Subgroup analysis revealed that some of the validated associations differed by ER or PR status. Recent studies showed stronger associations with ER+ than with ER- tumors for several loci - rs13387042(2q35), rs4973768 (3p24), rs889312 (5q11.2/MAP3K1), rs7716600 (5q12/MRP30), rs13281615 (8q24), rs1219648 and rs2981582 (10q26.13/FGFR2), and rs3803662 (16q12) - and with PR+ than with PR- tumors for rs2981582 (10q26.13/FGFR2) [6, 25, 26]. Among these loci, rs13387042 (2q35), rs7716600, and rs4415084 (5q12/MRP30) showed significantly different associations by ER status, and rs4973768 (3p24) also showed a stronger association with ER+ tumors, although the test for heterogeneity was not significant. The association of rs2380205 (10p15.1/ANKRD16, FBXO18) with breast cancer risk was also stronger for ER+ or PR+ tumors than with negative tumors, and this heterogeneity in association remains to be evaluated in other populations.

The stronger association of rs2046210 at 6q25.1/ESR1 with ER- than with ER+ tumors has been well documented [10]. In the present study, we could also observe this heterogeneity for rs2046210 and its nearby SNP rs3784805, although the differences were not statistically significant. Direct replication in some of the loci showing significant differences in associations according to ER or PR status provides further support for the hypothesis that intrinsic subtypes of breast cancer should have different etiologic pathways; thus, the polygenic component of these subtypes of breast cancer should be different [27].

There are several potential reasons for the failure of validation for previously identified loci in women of European descent. First, several risk variants could escape detection because of the limited statistical power caused by either low allele frequency or a very small effect size of the initial findings.
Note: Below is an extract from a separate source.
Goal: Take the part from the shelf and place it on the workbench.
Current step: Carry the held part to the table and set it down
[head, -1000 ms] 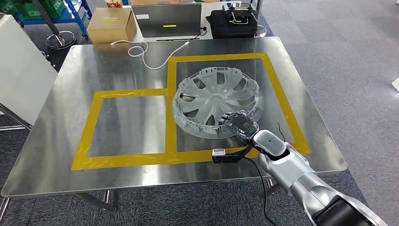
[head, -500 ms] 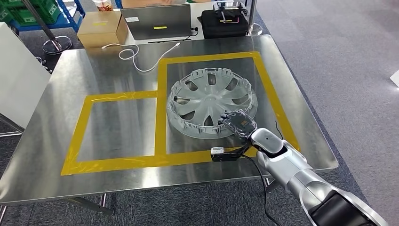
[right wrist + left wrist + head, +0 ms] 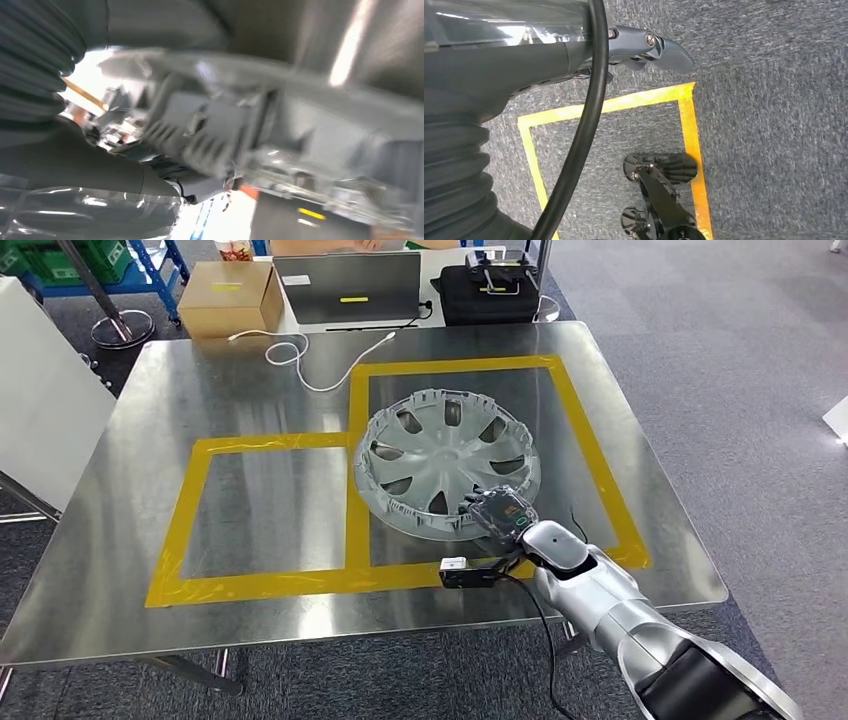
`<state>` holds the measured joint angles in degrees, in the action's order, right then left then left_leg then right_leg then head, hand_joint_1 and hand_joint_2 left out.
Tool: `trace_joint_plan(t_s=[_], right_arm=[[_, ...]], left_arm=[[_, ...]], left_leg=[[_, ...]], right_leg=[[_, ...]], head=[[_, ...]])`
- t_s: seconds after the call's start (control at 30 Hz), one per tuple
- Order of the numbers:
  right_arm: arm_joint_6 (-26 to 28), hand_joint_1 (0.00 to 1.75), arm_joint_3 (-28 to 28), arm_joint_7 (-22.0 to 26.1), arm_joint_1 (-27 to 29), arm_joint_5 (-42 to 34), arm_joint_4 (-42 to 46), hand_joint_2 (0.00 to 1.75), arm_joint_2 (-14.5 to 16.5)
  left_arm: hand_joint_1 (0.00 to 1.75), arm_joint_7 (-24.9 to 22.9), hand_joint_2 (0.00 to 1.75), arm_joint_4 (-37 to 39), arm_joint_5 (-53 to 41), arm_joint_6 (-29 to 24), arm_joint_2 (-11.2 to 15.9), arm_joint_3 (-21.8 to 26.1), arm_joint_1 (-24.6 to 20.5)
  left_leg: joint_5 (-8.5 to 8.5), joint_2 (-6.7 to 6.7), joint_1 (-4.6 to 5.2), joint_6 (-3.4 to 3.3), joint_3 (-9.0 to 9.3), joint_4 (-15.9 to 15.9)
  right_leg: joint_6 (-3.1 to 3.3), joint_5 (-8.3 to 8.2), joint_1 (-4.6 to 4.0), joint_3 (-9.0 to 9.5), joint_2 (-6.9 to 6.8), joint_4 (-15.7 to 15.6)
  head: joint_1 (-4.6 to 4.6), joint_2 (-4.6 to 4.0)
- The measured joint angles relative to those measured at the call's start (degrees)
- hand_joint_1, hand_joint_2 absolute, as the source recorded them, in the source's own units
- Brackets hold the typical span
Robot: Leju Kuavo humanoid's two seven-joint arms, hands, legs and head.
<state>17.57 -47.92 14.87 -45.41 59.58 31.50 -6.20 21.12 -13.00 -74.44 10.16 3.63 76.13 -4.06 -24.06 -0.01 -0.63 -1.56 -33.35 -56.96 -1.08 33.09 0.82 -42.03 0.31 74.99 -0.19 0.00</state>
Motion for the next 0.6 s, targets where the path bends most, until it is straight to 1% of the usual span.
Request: trace_joint_plan(t_s=[0.03,0.07,0.13,0.17,0.2,0.23,0.27,0.3,0.33,0.37,0.4,0.43,0.47,0.5,0.53,0.57,0.6], right_arm=[[0.07,0.0,-0.01,-0.09,-0.03,-0.12,-0.16,0.0,-0.01],[0.11,0.0,-0.01,-0.28,-0.19,-0.39,-0.48,0.0,-0.01],[0.28,0.0,-0.02,-0.73,-0.86,-1.21,-1.59,0.0,0.01],[0.33,0.0,-0.02,-0.97,-1.19,-1.54,-2.14,0.0,0.02],[0.4,0.0,-0.02,-1.16,-1.44,-1.72,-2.59,0.0,0.02],[0.4,0.0,-0.02,-1.32,-1.55,-1.73,-2.76,0.0,0.03],[0.39,0.0,-0.02,-1.44,-1.66,-1.72,-2.92,0.0,0.05],[0.39,0.0,-0.02,-1.49,-1.74,-1.72,-3.06,0.0,0.07],[0.38,0.0,-0.02,-1.5,-1.74,-1.72,-3.23,0.0,0.08],[0.38,0.0,-0.02,-1.5,-1.71,-1.71,-3.44,0.0,0.08],[0.37,0.0,-0.02,-1.5,-1.66,-1.71,-3.67,0.0,0.08],[0.37,0.0,-0.02,-1.5,-1.6,-1.71,-3.89,0.0,0.08],[0.34,0.0,-0.02,-1.52,-1.56,-1.71,-4.1,0.0,0.08],[0.29,0.0,-0.02,-1.65,-1.53,-1.68,-4.27,0.0,0.08],[0.22,0.0,-0.02,-1.9,-1.51,-1.66,-4.41,0.0,0.08],[0.14,0.0,-0.02,-2.36,-1.52,-1.6,-4.58,0.0,0.07],[0.08,0.0,-0.01,-3.01,-1.54,-1.51,-4.78,0.0,0.06]], left_arm=[[0.0,0.14,1.75,0.0,-0.05,0.0,-0.01,-0.05,0.06],[0.0,0.42,1.75,0.01,-0.14,-0.02,-0.01,-0.16,0.14],[0.0,1.63,1.75,0.02,-0.44,-0.24,0.0,-0.51,0.28],[0.0,2.24,1.75,0.02,-0.57,-0.44,0.01,-0.68,0.32],[0.0,2.73,1.75,0.02,-0.67,-0.66,0.03,-0.82,0.32],[0.0,2.91,1.75,0.02,-0.7,-0.81,0.03,-0.89,0.33],[0.0,3.03,1.75,0.03,-0.73,-0.91,0.02,-0.96,0.33],[0.0,3.1,1.75,0.03,-0.74,-0.94,0.02,-1.0,0.32],[0.0,3.14,1.75,0.03,-0.76,-0.94,0.02,-1.03,0.33],[0.0,3.15,1.31,0.03,-0.77,-0.95,0.03,-1.05,0.38],[0.0,3.16,0.87,0.03,-0.77,-0.95,0.03,-1.07,0.46],[0.0,3.16,0.44,0.04,-0.77,-0.95,0.03,-1.09,0.55],[0.0,3.15,0.0,0.04,-0.77,-0.96,0.03,-1.13,0.61],[0.0,3.14,0.0,0.04,-0.77,-0.96,0.03,-1.17,0.63],[0.0,3.12,0.0,0.04,-0.77,-0.97,0.05,-1.22,0.61],[0.0,3.08,0.0,0.04,-0.77,-1.01,0.09,-1.27,0.58],[0.0,3.04,0.0,0.04,-0.77,-1.05,0.14,-1.32,0.55]], left_leg=[[-0.01,-0.01,-0.01,0.02,0.01,-0.04],[-0.08,-0.01,-0.03,0.12,0.04,-0.16],[-0.43,-0.12,0.09,0.92,0.02,-0.67],[-0.56,-0.16,0.1,1.45,0.05,-0.83],[-0.66,-0.22,0.13,1.98,0.09,-0.91],[-0.84,-0.21,0.01,2.3,0.12,-1.06],[-1.54,-0.2,-0.07,2.61,-0.17,-1.9],[-2.86,-0.19,-0.13,2.88,-0.98,-3.87],[-4.69,-0.17,-0.19,3.1,-2.37,-7.03],[-6.7,-0.16,-0.21,3.3,-4.16,-10.99],[-8.15,-0.16,-0.23,3.42,-5.86,-14.68],[-8.64,-0.16,-0.24,3.46,-6.91,-16.91],[-7.94,-0.16,-0.24,3.41,-6.9,-16.89],[-6.18,-0.16,-0.24,3.27,-5.73,-14.44],[-3.99,-0.16,-0.23,3.06,-3.79,-10.43],[-2.37,-0.17,-0.12,2.8,-1.81,-6.33],[-1.39,-0.18,-0.02,2.52,-0.38,-3.29]], right_leg=[[-0.03,-0.61,0.06,0.32,-0.01,-0.71],[-0.05,-2.2,0.18,1.62,-0.05,-3.29],[0.43,-5.55,0.15,5.58,-0.09,-11.3],[0.82,-6.81,0.03,7.32,-0.1,-14.77],[1.33,-7.16,-0.07,8.14,-0.09,-16.5],[1.7,-7.3,-0.03,8.28,-0.14,-16.71],[2.08,-7.45,0.06,8.43,-0.2,-16.94],[2.38,-7.59,0.2,8.55,-0.27,-17.16],[2.57,-7.65,0.24,8.61,-0.34,-17.24],[2.67,-7.65,0.22,8.57,-0.37,-17.25],[2.7,-7.64,0.16,8.52,-0.36,-17.23],[2.73,-7.61,0.11,8.52,-0.33,-17.2],[2.72,-7.58,0.08,8.55,-0.29,-17.17],[2.7,-7.54,0.05,8.65,-0.23,-17.13],[2.62,-7.46,0.03,8.75,-0.18,-17.09],[2.46,-7.36,-0.09,8.78,-0.12,-17.01],[2.24,-7.32,-0.2,8.73,-0.06,-16.94]], head=[[0.01,0.0],[0.02,0.0],[-0.07,0.0],[-0.11,0.0],[-0.13,0.0],[-0.14,0.0],[-0.21,0.0],[-0.34,0.0],[-0.46,0.0],[-0.57,0.0],[-0.6,0.0],[-0.59,0.0],[-0.6,0.0],[-0.6,0.0],[-0.6,0.0],[-0.6,0.0],[-0.57,0.0]])
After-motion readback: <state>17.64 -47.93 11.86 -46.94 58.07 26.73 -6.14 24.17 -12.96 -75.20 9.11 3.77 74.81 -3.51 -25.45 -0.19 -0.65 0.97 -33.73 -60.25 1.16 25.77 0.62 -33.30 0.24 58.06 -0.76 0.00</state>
There are several SNPs of which the allele frequencies in Koreans are substantially lower than in Europeans: SNP rs11249433 at 1p11.2/NOTCH2, FCGR1B (4% versus 39%), rs1011970 at 9p21.3/CDKN2A, CDKN2B (7% versus 17%), rs865686 at 9q31.2/KLF4, RAD23B, ACTL7A (7% versus 24%), rs10995190 at 10q21.2/ZNF365 (2% versus 15%), and rs10483813, proxy of rs999737, at 14q24.1/RAD51L (3% versus 24%). Thus, we have only 8% to 30% of the statistical power to detect the reported effect sizes of 1.06 to 1.16 for these SNPs with the current sample size. We could not exclude the possibility that the effect size of the original reports could be represented as exaggerated ORs caused by 'winner's curse'. Second, a difference in underlying genomic structure between ethnicities could produce the bias to cover SNPs tagging the causal variants, although the reported SNPs could work effectively in women of European descent. Another possibility is that some of the variants evaluated may not be strongly associated with breast cancer risk in Asian women such as shown in the null association of rs2180341 (6q22.33). For rs3180341, we had a statistical power of 80% to detect an OR as small as 1.15; furthermore, the lack of an association has been shown in a study conducted in a Chinese population [13]. Moreover, the risk profiles of genetic variants could be manifested differently in different ethnic populations, assuming that the relative contribution of the risk variants to carcinogenic pathways of breast cancer varies between different populations. Finally, the interactions of environmental exposures, lifestyle, or other effect modifiers and even the difference in breast cancer prevalence could have an effect on the penetrance of these alleles.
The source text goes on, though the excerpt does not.